Lieutenant-General Jaspal Singh, a
tremendously authoritative and commanding personality, had always longed for a
D-day. An adventurous temperament, he was fit to be our head. He was then
crouching by my side, on the eleventh day of the war.
“Major sa’ab,” he called out,
“the seventh troop is on the verge of exhaustion. The molotovs have died
out. We are short of resources, and need reinforcements.”
“The Kargil guns have a long life.
Use them,” Major Surendra Rathore replied.
Guns, rifles, cannons, bombs and fire
attacks had been a mundane happening then. As loads of sand and dust soared
high up in the sky in response to the severe battering it received due to the unstoppable
thrusts of man-propelled thunderbolts, the Kargil guns were simply a garnishing
to the now ruthless range of weapons. We had made their encroachers retreat,
thanks to the natives, but they had now come with some further ‘knick-knacks.’

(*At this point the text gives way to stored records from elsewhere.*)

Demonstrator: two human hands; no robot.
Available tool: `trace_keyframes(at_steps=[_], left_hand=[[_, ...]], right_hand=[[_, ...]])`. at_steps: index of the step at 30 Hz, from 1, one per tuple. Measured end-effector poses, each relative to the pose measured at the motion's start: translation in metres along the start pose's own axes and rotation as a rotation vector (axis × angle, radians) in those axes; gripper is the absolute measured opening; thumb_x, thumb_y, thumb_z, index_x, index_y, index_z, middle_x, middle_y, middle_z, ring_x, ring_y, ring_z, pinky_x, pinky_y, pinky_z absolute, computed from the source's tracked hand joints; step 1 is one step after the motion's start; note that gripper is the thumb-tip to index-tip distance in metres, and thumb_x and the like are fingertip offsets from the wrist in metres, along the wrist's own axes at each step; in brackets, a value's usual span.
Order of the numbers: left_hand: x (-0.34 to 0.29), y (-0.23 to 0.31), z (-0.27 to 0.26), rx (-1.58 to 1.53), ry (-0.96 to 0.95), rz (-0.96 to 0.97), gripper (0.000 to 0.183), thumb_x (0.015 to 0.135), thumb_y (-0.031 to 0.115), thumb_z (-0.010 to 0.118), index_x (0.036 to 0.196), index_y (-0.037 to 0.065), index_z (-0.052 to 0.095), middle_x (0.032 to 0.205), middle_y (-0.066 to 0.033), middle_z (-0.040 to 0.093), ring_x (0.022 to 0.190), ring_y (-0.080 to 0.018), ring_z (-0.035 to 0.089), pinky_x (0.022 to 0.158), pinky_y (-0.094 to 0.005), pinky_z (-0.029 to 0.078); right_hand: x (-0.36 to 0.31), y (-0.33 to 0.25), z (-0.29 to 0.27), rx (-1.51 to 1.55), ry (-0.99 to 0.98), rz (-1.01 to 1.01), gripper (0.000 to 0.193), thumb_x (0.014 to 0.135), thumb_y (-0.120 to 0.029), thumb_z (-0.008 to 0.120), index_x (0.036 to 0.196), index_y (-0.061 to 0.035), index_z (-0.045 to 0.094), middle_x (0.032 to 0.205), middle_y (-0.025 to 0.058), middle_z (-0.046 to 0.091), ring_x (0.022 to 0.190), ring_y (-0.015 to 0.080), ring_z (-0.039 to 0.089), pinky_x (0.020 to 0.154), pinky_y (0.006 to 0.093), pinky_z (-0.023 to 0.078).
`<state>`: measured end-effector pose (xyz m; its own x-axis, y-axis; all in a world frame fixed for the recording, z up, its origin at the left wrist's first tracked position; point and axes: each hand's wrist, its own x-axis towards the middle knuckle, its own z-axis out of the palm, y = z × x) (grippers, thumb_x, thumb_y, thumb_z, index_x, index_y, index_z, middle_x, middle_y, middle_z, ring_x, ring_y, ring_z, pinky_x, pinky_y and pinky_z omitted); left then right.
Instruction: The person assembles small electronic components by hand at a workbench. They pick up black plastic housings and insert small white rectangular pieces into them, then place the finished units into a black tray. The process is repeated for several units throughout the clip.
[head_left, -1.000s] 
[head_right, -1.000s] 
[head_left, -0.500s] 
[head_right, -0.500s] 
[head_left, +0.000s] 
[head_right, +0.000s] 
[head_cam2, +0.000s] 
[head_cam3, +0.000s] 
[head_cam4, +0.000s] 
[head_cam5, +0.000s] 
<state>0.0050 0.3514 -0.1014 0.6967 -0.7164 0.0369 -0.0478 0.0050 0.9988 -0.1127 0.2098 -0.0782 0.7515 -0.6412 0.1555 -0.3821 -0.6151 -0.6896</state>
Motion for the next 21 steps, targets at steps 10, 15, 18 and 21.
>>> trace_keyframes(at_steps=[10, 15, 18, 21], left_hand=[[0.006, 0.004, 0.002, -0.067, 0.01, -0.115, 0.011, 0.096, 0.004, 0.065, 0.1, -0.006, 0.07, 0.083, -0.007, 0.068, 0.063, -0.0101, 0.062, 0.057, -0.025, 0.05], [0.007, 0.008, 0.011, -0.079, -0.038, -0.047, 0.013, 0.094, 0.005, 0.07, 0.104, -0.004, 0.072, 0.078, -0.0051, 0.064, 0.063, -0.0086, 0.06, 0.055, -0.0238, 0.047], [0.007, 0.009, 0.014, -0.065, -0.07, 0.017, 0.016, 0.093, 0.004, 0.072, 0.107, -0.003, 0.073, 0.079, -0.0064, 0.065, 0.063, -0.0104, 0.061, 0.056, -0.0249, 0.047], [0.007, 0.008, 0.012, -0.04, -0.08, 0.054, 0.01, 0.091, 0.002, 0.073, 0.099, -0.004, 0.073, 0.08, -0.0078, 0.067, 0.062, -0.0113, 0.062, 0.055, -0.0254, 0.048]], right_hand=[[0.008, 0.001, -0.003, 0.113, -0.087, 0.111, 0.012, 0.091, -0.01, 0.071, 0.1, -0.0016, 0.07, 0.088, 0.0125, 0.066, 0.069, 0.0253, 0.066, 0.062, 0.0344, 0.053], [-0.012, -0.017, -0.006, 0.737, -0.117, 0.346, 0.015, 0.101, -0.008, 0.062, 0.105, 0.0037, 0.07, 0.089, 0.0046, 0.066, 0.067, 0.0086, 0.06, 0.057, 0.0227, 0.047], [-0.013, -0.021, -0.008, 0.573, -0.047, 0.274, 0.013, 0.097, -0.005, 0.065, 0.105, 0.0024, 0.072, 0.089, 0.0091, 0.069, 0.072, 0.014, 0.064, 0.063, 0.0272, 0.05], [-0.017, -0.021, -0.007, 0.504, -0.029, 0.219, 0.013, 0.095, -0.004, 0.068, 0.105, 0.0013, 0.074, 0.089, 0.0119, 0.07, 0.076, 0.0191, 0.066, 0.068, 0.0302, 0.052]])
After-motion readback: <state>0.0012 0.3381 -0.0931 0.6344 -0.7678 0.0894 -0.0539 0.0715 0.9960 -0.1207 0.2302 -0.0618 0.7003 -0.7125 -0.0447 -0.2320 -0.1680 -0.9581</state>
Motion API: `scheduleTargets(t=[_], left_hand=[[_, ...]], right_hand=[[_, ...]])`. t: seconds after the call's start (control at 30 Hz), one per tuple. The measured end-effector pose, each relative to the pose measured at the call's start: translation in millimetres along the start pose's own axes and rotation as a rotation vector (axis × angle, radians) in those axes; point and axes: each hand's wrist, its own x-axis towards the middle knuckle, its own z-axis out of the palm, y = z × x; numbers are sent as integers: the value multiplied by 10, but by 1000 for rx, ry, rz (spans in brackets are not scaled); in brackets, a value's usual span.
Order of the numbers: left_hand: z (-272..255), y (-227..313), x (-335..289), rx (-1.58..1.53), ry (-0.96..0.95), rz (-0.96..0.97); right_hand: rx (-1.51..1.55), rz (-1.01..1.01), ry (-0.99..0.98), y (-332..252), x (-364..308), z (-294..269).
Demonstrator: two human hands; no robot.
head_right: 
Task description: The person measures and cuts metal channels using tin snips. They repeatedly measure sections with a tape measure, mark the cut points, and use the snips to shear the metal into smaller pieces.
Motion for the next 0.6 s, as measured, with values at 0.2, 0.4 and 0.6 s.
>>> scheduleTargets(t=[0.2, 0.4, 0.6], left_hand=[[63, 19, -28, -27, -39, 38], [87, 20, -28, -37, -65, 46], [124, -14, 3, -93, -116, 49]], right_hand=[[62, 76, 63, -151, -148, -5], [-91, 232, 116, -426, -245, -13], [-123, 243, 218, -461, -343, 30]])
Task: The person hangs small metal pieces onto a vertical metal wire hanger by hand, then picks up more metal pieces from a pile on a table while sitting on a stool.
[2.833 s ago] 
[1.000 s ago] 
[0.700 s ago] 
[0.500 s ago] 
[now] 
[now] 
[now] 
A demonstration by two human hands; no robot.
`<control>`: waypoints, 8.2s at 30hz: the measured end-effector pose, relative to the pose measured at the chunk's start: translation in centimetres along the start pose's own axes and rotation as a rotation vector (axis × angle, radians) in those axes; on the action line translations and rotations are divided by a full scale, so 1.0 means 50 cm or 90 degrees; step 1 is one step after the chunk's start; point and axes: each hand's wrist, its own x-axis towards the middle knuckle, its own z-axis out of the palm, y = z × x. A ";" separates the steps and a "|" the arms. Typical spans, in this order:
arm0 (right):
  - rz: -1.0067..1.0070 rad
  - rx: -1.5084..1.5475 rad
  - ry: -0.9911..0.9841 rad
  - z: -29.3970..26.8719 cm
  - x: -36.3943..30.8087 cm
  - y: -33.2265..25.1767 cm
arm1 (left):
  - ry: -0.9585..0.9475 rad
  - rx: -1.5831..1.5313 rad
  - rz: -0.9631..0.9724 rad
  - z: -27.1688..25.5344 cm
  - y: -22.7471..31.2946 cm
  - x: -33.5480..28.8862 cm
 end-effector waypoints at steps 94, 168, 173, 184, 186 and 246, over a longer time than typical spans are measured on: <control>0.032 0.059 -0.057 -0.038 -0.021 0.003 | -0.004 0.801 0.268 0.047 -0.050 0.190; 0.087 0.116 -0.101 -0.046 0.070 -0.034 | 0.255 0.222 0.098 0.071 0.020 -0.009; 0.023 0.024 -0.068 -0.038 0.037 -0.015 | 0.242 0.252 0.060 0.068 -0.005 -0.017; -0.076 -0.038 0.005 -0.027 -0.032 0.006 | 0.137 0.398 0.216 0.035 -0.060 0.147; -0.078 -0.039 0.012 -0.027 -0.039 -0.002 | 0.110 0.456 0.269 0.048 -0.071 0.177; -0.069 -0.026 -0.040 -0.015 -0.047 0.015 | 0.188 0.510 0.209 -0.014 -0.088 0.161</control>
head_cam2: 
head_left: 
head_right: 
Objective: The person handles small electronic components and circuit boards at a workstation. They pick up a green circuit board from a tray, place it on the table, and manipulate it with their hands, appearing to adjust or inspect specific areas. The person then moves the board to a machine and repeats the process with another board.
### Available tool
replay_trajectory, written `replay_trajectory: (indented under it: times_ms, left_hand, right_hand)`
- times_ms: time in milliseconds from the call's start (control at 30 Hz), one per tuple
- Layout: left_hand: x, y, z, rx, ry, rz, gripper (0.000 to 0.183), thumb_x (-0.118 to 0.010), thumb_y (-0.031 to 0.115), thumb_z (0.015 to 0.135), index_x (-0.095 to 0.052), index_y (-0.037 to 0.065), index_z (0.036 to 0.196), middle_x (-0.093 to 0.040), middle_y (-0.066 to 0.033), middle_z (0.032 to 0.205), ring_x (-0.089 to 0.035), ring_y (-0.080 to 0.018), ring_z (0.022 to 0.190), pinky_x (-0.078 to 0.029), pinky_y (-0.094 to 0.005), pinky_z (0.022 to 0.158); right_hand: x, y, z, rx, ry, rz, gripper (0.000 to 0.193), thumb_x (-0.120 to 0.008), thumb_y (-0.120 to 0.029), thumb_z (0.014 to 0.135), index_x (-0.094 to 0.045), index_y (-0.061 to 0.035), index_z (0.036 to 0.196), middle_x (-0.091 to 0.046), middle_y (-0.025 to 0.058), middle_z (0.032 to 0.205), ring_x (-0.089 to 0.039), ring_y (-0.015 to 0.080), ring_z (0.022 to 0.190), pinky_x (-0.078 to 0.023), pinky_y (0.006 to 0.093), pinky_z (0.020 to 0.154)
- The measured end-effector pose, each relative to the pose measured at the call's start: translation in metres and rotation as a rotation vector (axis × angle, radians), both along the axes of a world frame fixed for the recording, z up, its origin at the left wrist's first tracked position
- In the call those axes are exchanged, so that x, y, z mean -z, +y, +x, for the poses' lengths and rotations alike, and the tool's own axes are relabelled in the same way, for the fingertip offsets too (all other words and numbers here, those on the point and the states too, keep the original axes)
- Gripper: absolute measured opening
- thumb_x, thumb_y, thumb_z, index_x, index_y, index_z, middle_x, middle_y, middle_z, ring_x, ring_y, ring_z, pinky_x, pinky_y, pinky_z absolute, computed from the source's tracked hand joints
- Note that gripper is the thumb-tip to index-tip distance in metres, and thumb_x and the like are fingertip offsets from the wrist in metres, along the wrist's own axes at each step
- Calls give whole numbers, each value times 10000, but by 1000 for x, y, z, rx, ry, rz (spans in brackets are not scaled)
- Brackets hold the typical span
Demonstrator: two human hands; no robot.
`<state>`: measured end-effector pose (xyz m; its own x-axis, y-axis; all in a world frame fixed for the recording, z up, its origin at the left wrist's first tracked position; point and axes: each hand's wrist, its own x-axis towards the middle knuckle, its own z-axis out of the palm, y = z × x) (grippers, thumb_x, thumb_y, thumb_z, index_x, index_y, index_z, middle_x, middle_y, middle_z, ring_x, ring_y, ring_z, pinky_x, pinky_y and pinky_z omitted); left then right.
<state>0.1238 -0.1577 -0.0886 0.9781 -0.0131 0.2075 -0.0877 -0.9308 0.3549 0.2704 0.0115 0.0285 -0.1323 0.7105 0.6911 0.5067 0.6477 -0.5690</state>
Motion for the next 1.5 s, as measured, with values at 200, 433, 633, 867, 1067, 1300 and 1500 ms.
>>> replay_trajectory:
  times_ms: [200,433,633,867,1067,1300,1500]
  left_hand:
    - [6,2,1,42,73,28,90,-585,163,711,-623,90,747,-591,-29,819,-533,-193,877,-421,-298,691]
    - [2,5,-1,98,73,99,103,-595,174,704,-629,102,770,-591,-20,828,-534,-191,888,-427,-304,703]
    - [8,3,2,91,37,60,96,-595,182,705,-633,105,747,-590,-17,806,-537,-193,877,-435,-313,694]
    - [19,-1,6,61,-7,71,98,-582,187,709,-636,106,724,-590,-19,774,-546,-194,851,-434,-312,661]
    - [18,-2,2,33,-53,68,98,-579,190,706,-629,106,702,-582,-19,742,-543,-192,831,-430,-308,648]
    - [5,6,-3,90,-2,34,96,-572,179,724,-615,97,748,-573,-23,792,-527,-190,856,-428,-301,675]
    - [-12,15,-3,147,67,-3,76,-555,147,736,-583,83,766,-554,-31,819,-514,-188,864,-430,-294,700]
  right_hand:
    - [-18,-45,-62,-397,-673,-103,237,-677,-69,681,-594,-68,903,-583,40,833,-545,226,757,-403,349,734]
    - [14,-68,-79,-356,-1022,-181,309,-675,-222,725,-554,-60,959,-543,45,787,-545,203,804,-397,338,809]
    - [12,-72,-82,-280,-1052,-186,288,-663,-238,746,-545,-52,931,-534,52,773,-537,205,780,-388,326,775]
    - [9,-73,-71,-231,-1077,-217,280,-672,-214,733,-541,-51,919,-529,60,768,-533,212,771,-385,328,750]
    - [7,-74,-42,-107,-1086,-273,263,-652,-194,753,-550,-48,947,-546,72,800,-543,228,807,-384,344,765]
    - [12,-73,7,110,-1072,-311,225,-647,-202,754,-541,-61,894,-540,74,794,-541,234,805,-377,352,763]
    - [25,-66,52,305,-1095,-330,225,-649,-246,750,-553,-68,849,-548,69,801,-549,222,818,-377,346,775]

They had now opened tank firing from
Sector 21. Our response came late, but utterly outbursting. We replied by
sending the ‘Chakravyuha’ right in the centre of the war ground, and,
one should realise, Chakravyuha meant business. Without beating about
the bush, it directly assaulted Sector 21, ignoring the timid blacks-and-greens
around it. It was then, that we had some momentous success- the wreckage of
their R-224, one of their trump cards.
One mistake. A single, sole blunder
that changed the complete course of my life. This was when I needed spare
gunpowder for my then exhausted gun. Not realising the presence of an open
junction between Sectors 18 and 19, and not comprehending what would befall if
I would be in the clear, I rose right in the clearing, and then gave way to an
open-gun firing, right at me.
I limped off just when the junction
ended. I collapsed on the ground, and then realised that the world is actually
round. Colonel Sen lifted me up, and took me inside the underground pathway. I
saw everything turning black in front of my eyes…
Three shots from a Walter XCC are a
great achievement atleast for me. We had won it; we had won it among all the
bloodshed, among the entire catastrophe. But what about the massacre that the
war brought with it? We killed, they killed, only for the want of killing.
Perhaps that’s the Fate of a soldier. We fought and won a battle for our land.
We gave way to an inspiration to the future. We paved the road to a better
India. Someday, someone would ask me with a mike in his hand, and then, I would
reply, “I’m Colonel Rishabh Talwar, ex-Indian Army, a citizen of India…”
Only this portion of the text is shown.